# How to Cluster and Detect Outlier at The Same Time

In the previous story, we discussed how we clustered using k-mean. The algorithm is very simple and converges quickly. The drawback is, we must set (or guess) how many clusters in the dataset. In addition, clusters formed for each running time will also be different a.k.a not guaranteed to reach global optimum.

In this story, we will explore clustering algorithms where we can find out the number of clusters automatically and we can detect outliers also depending on the data set. This algorithm is called Density-based spatial clustering of applications with noise (DBSCAN). What a long name just for a simple algorithm.

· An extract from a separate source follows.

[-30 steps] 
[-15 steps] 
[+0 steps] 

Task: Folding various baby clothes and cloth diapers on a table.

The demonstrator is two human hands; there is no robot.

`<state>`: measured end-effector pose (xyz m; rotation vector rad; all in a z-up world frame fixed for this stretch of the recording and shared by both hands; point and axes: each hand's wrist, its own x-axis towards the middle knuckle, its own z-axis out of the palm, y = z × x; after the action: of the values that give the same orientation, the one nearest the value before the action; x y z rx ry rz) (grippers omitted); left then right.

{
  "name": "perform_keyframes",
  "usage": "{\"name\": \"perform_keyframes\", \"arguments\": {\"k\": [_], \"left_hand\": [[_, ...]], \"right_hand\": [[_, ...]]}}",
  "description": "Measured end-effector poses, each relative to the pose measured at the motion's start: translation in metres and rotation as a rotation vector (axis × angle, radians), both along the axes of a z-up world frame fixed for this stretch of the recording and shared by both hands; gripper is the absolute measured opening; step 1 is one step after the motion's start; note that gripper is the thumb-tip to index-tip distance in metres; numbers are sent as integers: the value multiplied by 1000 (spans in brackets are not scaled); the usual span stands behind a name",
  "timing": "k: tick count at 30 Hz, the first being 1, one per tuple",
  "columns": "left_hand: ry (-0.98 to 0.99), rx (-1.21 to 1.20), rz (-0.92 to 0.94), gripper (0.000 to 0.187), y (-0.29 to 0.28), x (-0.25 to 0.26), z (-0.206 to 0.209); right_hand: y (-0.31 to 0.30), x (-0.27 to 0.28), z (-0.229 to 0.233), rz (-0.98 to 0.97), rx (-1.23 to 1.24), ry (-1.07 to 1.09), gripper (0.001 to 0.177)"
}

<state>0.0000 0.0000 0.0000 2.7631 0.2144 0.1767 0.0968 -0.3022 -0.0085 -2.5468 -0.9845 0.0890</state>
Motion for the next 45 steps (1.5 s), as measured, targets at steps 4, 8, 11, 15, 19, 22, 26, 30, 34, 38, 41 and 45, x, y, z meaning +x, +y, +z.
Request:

Let’s recall in the previous story, how we determined if a certain data point was part of a certain cluster? It’s because that data point is closer with that certain cluster than another cluster. The other characteristic is that there is a lot of other data adjacent to that data point. In the DBSCAN, we must define explicitly and clearly, what the meaning of “closeness” and “ a lot of other data adjacent to that data point”. That is why in this algorithm we set the neighboring radius (closeness) and minimum neighbor (how many other data that adjacent to that data). Here the detail of the algorithm:

1. At the first time, there is no cluster.
2. Randomly choose data in the dataset and measure the distance of the data to all other data. If the distance between the data and certain data is below the radius that we already set, assign that certain data as a neighbor of “the data”. If the number of neighbors of “the data” exceeds the minimum neighbors, then assign the data and it’s neighbors as 1 cluster.
3. Do as in step 2 but the data is replaced by its neighbors. Neighbors of the neighbor are in the same cluster with previous data. Do this step until all detected neighbor is chosen.
4. When all detected neighbor is chosen, construct a new cluster using data that has not been chosen. The new clusters are formed as in steps 2 and 3.
5. The data that are not part of any cluster considered as an outlier.

To make it clearer, here is an animated illustration of the algorithm.

In order to better understanding, here the code build using numpy instead of a fancy library like sklearn (where you can do this algorithm just with 2 lines).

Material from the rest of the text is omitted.